American ice hockey player (born 1977)

Martin Ernest Reasoner (born February 26, 1977) is an American former professional ice hockey center who played in the National Hockey League (NHL) with the St. Louis Blues, Edmonton Oilers, Boston Bruins, Florida Panthers, Atlanta Thrashers and New York Islanders. He is currently in a player development coaching role within the New York Islanders organization.

==Playing career==
As a youth, Reasoner played in the 1990 and 1991 Quebec International Pee-Wee Hockey Tournaments with a minor ice hockey team from Rochester, New York.

Reasoner was selected in the first round of the 1996 NHL entry draft, 14th overall, by the St. Louis Blues. This followed two years of high school hockey at McQuaid Jesuit High School, two years of high school at Deerfield Academy in Massachusetts and three years at Boston College (BC), where he was named Rookie of the Year his freshman year, and named All-American his junior season when he led the Eagles ice hockey team to the NCAA finals. He skated alongside BC legend Brian Gionta. Reasoner split 1998–2001 between the Blues and their top minor league affiliate, the Worcester IceCats of the American Hockey League (AHL). In 2003, he was voted a starter on the IceCats' tenth-anniversary All-Time Team.

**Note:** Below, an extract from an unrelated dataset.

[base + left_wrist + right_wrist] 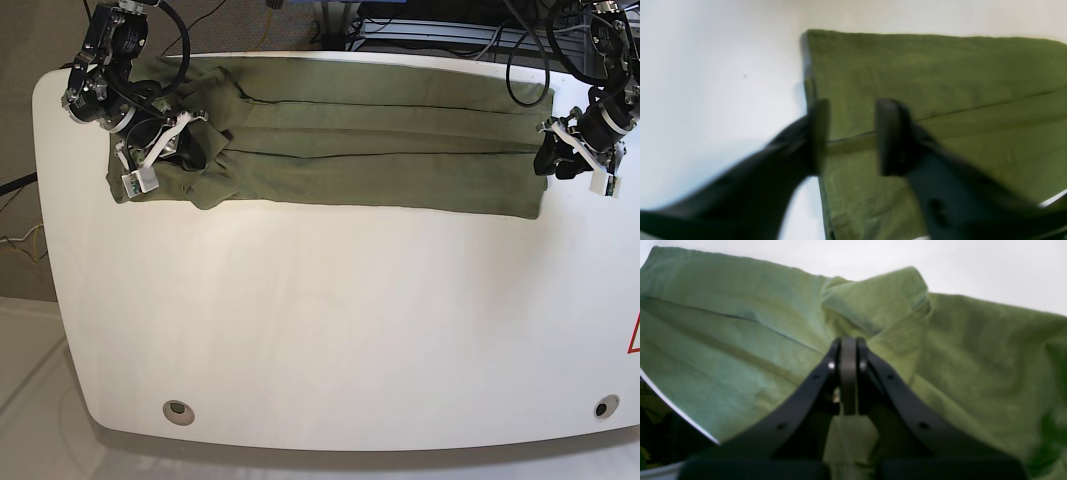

On July 1, 2001, Reasoner (along with Jochen Hecht and Jan Horacek) was traded to the Edmonton Oilers in exchange for Oilers' captain Doug Weight and Michel Riesen. In November 2003, Reasoner suffered a severe knee injury when he crashed into the end boards. During the 2004–05 NHL lockout, Reasoner played 11 games for EC Red Bull Salzburg of the Austrian League. On August 9, 2005, Reasoner signed a one-year contract extension with the Oilers. On March 9, 2006, Reasoner (along with Yan Stastny and a second-round pick in the 2006 NHL entry draft (used to select Milan Lucic)) was traded to the Boston Bruins in exchange for Sergei Samsonov.

On July 4, 2006, as a free agent, Reasoner signed a two-year contract to return to the Edmonton Oilers. After the expiry of his deal, on July 17, 2008, Reasoner signed a contract with the Atlanta Thrashers. On June 24, 2010, Reasoner (along with the Thrashers' first- (24th overall) and second-round picks in the 2010 NHL entry draft (used to select Joey Crabb and Jeremy Morin respectively)) was traded to the Chicago Blackhawks in exchange for Dustin Byfuglien, Ben Eager, Brent Sopel and Akim Aliu. One month later, on July 22, 2010, due to salary cap restrictions within the Blackhawks' organization, Reasoner was traded to the Florida Panthers in exchange for center Jeff Taffe. After the Panthers traded away captain Bryan McCabe, Reasoner was named an assistant captain.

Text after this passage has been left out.